Never, never in his life had he so much as even read a poem, let alone a whole book of them.

Edward found the German tongue inelegant, and elegance was not something he was used to appreciating. At least his native tongue had soft elisions and musical tones; he'd never bothered to notice that before he had had to try to master Deutsch. He spoke like a foreigner, he knew he made errors and could only imagine what sort of accent he had; he couldn't detect it himself. Speaking a foreign language all the time was frustrating; sometimes he felt as if it was impossible for people to understand him, even if the words were correct. He wasn't sure how to be funny in German, and rarely tried it. He had no cultural references for humor or sarcasm. Sometimes he wondered if it appeared that he had no personality at all, although Heiderich seemed to like him. Even more than he deserved, he thought.

This is the equation for calculating rocket thrust:

F=mVe + (pe—p0) Ae[2]

It is one of the first things an engineer or physicist learns when designing rockets or aircraft.

Thrust is produced by Newton's Third Law of Motion:for every action there is an equal and opposite reaction.

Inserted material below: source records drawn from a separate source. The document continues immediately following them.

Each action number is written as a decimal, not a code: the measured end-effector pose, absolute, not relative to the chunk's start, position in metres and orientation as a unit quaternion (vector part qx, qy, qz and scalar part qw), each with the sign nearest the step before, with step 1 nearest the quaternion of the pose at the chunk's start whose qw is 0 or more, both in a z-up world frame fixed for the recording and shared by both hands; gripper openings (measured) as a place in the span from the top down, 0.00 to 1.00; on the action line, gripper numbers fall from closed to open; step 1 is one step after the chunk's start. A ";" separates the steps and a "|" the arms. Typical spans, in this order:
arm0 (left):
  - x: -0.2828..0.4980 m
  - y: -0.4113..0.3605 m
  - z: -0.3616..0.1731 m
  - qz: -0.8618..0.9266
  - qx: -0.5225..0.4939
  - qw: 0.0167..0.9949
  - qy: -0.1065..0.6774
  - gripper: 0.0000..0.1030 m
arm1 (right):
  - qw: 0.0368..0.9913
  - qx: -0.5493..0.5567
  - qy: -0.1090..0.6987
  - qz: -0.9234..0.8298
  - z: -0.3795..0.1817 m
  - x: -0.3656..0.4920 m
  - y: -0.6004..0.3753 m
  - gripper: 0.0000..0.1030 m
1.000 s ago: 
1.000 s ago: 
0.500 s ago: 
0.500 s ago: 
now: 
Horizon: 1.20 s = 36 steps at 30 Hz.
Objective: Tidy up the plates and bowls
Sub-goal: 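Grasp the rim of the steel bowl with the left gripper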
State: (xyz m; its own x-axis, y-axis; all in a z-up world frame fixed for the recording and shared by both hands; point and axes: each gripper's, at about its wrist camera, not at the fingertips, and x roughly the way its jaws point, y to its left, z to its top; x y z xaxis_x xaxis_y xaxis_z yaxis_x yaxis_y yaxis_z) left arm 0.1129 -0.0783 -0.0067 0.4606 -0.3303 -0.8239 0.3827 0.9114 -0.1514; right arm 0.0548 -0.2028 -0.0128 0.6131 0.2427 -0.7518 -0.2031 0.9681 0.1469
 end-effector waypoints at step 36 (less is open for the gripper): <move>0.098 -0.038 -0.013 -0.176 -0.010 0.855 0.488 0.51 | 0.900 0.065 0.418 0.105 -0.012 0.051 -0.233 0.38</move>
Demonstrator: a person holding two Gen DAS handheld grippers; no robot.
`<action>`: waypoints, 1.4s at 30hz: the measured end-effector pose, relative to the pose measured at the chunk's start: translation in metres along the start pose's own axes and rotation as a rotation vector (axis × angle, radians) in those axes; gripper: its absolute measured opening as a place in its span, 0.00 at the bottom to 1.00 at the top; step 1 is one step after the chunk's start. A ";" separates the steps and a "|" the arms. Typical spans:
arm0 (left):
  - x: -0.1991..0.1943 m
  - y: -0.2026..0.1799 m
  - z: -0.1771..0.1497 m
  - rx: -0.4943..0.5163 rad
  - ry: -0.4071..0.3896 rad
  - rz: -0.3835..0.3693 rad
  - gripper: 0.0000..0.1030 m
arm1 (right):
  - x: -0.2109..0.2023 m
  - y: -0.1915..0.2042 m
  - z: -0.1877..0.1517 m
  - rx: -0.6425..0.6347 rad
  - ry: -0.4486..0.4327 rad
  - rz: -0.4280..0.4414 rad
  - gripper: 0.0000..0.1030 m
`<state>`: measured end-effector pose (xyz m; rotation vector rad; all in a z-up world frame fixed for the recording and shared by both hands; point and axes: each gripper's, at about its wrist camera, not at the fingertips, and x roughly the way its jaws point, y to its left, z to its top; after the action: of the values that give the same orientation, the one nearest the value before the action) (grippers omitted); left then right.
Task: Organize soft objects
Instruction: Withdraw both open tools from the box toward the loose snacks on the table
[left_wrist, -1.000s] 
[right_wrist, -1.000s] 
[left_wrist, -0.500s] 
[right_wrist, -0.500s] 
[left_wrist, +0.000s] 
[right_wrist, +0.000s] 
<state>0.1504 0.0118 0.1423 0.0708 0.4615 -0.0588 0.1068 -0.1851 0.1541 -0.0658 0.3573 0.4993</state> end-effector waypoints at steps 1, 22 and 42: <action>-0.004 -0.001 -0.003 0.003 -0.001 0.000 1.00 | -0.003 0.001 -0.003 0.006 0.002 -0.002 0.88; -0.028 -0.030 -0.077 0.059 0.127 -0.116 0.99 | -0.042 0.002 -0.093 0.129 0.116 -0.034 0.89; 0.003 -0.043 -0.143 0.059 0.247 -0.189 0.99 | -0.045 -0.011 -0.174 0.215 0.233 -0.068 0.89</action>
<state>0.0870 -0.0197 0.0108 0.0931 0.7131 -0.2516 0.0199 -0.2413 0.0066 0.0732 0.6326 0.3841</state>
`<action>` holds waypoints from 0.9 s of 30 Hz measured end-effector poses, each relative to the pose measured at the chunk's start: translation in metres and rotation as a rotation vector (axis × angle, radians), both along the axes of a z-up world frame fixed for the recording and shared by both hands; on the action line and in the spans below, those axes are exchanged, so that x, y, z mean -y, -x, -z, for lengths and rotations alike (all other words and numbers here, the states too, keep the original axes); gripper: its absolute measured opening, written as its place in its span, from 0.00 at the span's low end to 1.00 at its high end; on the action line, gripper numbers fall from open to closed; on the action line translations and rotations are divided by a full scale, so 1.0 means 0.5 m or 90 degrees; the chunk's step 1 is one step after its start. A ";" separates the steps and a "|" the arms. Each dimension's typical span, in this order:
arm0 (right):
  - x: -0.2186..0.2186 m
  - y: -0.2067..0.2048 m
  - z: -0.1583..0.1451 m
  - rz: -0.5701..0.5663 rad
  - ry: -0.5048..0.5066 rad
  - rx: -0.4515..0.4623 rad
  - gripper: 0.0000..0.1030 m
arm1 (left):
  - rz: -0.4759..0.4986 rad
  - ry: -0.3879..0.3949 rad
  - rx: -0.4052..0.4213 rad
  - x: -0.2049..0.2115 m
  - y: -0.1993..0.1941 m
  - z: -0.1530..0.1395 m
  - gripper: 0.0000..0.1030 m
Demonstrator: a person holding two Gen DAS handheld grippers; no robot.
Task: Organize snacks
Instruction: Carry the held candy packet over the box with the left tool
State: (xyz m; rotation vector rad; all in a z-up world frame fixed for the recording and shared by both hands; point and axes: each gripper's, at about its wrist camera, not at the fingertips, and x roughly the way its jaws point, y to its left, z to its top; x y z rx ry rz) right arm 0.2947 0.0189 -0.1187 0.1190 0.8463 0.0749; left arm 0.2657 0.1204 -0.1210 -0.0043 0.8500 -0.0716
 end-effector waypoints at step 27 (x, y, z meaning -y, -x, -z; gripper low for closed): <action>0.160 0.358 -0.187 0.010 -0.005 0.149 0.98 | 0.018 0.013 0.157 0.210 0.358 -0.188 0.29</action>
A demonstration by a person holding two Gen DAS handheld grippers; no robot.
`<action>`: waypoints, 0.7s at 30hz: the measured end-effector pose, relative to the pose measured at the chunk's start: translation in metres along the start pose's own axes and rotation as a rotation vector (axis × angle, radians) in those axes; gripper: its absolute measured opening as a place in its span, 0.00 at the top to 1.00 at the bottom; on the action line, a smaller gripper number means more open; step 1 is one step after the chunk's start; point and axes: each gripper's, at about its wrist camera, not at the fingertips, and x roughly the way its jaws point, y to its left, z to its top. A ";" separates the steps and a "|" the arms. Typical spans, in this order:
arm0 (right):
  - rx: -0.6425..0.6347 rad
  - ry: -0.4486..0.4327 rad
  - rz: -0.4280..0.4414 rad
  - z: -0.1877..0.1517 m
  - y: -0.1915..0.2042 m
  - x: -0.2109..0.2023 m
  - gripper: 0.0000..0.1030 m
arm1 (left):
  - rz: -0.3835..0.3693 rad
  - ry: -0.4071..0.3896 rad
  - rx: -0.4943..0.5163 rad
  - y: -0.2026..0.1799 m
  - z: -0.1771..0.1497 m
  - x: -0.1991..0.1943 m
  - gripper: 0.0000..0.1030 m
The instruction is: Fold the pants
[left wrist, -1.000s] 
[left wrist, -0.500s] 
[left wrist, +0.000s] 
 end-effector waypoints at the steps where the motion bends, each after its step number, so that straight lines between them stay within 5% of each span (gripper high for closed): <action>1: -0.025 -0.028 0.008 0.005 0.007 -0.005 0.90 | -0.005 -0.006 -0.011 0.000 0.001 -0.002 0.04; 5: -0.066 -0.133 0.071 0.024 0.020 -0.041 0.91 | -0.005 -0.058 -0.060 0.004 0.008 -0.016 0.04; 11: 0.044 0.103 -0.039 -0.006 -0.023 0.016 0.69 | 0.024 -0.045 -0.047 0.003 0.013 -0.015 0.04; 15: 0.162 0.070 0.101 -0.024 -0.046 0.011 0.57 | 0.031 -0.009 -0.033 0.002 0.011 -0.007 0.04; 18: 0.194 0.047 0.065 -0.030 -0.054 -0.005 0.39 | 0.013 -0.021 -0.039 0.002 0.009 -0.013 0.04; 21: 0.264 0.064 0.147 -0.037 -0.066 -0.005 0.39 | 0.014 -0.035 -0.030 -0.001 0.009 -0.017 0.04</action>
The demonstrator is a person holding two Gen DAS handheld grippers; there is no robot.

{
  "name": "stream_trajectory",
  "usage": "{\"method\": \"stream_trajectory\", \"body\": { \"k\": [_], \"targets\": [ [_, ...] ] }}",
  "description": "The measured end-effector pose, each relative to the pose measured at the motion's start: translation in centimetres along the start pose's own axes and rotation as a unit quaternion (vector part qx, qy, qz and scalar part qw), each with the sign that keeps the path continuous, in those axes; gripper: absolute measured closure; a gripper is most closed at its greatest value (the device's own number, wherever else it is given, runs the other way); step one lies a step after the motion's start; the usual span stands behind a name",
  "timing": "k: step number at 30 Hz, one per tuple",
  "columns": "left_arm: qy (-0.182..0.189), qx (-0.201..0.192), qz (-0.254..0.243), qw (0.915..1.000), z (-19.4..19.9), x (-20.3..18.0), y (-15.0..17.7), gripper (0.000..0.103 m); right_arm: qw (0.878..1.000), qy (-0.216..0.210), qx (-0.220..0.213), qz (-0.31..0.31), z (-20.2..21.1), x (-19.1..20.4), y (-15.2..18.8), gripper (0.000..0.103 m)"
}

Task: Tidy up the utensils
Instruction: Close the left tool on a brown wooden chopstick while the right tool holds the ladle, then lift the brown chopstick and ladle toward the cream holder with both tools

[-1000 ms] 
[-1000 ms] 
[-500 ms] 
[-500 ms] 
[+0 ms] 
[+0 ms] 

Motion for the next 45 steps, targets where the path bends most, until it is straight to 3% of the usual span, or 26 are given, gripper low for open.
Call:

Thrust is also produced when Alfons puts himself inside Edward and tries to make himself come. Similarly, thrust is also produced when Edward is inside of him. He likes applying the thrust himself, he thinks, because usually it means he can put his hands all over Edward, because he likes to do it draped over him like a quilt. When Edward does it to him, they sit facing each other, and Alfons has to sit on Edward's lap with his legs on either side of him, or they stand, he, facing the wall or draped over the bed, Edward behind him. Because he can't touch Edward when they are doing it this way, it's not his favorite.

Thrust is also produced by less strenuous exercises; for example, if he happened to touch Edward's nipple with the tip of his tongue, he would get a smack on the head; but soon after, he would usually get something equally exciting, like Edward's mouth at his ear, whispering his name.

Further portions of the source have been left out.